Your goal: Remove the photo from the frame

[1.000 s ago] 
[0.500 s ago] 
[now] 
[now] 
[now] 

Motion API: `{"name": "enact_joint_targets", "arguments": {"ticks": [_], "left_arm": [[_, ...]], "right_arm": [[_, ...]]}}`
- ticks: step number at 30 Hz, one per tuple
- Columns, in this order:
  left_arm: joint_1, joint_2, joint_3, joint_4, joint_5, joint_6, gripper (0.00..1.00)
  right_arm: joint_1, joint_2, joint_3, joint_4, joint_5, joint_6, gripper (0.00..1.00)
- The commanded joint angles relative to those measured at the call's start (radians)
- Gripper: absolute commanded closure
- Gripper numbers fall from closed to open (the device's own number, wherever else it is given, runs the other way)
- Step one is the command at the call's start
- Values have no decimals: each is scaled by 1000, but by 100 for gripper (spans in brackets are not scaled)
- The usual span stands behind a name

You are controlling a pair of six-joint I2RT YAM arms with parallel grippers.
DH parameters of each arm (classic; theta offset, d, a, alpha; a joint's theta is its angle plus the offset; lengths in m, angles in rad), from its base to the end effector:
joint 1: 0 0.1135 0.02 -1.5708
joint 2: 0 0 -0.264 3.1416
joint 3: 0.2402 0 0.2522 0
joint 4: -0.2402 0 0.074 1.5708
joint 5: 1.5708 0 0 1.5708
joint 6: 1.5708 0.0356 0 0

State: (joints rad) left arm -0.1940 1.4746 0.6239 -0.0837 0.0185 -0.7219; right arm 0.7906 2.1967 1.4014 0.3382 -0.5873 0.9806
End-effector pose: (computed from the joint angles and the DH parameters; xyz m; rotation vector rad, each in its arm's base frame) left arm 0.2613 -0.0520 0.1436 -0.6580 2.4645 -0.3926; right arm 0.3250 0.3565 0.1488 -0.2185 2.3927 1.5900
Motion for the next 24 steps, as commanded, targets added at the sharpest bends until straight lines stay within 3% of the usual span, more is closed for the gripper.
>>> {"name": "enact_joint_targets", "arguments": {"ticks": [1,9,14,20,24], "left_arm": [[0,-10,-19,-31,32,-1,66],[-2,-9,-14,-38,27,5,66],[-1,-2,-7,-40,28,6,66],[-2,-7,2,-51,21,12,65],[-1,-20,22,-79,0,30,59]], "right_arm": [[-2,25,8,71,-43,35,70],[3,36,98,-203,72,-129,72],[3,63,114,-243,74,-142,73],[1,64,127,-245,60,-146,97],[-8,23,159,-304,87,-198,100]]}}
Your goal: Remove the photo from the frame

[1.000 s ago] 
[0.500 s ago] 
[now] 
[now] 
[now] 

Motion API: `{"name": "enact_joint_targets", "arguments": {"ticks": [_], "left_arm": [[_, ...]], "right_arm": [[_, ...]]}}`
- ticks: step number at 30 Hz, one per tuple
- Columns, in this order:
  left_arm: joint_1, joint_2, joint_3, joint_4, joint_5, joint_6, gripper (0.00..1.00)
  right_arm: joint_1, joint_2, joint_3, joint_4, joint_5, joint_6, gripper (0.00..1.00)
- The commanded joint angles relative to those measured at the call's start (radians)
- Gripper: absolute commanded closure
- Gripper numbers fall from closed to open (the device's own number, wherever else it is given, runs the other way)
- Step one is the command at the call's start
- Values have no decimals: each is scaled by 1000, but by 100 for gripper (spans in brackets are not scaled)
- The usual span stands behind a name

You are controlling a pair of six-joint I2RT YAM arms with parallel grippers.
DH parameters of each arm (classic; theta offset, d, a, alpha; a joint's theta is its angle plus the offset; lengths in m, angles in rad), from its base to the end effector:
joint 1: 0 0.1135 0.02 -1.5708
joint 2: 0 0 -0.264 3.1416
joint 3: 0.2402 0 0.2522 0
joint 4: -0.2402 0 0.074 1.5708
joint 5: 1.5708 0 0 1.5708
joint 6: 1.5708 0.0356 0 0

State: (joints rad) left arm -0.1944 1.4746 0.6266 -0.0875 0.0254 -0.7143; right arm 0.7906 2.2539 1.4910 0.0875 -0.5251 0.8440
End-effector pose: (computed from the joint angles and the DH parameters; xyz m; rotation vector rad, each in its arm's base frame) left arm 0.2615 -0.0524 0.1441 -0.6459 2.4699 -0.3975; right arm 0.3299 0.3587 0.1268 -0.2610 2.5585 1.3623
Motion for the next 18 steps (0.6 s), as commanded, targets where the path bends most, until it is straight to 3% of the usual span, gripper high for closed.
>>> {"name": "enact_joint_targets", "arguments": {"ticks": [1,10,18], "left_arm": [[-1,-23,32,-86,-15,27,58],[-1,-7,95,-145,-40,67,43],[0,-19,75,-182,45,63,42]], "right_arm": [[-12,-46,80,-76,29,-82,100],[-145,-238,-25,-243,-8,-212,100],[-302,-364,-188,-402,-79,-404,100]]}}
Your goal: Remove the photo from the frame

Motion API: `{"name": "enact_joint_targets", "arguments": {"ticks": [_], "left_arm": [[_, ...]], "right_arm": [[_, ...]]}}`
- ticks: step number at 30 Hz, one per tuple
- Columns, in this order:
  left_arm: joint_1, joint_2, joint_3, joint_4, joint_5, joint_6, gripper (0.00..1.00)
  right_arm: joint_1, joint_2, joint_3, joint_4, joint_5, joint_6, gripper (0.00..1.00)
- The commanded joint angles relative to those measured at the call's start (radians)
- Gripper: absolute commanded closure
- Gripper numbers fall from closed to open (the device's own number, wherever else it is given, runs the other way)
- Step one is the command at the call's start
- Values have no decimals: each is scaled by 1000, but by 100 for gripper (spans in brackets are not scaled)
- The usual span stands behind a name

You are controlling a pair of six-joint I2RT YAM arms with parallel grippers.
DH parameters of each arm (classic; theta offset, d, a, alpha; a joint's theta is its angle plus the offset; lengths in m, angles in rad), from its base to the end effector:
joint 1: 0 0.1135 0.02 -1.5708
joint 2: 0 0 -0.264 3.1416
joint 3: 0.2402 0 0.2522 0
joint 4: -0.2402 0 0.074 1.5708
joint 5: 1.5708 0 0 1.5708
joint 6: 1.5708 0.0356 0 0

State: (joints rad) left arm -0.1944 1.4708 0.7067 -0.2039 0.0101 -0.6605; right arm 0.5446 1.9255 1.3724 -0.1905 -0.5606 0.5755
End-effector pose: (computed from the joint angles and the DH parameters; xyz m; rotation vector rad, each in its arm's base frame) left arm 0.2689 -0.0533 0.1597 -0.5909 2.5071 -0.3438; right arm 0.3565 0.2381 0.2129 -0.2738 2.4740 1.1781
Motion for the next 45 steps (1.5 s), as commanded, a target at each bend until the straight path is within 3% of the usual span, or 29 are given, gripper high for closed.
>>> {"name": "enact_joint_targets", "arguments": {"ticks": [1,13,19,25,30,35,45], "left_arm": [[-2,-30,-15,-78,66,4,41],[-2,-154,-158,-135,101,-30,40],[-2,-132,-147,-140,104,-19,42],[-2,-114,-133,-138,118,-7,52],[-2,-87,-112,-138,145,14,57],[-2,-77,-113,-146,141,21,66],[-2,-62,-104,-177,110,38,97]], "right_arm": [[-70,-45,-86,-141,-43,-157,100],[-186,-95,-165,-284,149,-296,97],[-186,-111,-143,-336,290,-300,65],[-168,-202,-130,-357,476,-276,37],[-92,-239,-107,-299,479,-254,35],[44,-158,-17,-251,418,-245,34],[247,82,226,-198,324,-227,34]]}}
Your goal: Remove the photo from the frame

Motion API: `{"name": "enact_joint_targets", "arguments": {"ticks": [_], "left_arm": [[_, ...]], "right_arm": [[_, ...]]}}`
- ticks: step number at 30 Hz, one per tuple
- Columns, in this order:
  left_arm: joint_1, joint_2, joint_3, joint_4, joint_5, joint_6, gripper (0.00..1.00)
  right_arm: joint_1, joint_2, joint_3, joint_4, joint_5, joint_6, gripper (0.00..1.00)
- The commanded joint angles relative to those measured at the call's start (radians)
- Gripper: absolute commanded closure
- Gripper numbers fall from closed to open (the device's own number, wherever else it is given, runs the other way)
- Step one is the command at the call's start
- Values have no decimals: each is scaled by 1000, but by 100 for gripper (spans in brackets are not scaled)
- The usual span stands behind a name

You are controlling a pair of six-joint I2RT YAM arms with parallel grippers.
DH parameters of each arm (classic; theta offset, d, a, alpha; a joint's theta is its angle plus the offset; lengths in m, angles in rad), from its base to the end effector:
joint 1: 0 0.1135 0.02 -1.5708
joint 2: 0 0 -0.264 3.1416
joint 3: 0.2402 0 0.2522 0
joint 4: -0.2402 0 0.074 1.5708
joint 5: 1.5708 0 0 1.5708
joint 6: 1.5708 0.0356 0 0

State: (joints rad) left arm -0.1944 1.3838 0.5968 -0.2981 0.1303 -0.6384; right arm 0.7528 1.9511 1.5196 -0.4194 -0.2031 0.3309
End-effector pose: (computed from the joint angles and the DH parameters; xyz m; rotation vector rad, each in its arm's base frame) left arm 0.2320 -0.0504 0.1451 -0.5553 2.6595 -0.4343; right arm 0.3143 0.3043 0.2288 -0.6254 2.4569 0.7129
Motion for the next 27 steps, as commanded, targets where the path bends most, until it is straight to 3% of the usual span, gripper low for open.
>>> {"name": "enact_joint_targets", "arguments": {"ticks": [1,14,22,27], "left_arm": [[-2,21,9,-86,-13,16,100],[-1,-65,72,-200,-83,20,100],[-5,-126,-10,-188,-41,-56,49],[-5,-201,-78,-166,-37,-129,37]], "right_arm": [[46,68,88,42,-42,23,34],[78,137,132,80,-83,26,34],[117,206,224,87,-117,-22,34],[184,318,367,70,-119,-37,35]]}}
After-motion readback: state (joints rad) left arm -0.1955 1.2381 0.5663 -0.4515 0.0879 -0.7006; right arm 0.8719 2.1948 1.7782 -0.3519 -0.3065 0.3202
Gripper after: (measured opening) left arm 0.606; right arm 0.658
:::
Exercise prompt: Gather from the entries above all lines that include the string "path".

Your solution:
Motion for the next 18 steps (0.6 s), as commanded, targets where the path bends most, until it is straight to 3% of the usual span, gripper high for closed.
Motion for the next 45 steps (1.5 s), as commanded, a target at each bend until the straight path is within 3% of the usual span, or 29 are given, gripper high for closed.
Motion for the next 27 steps, as commanded, targets where the path bends most, until it is straight to 3% of the usual span, gripper low for open.

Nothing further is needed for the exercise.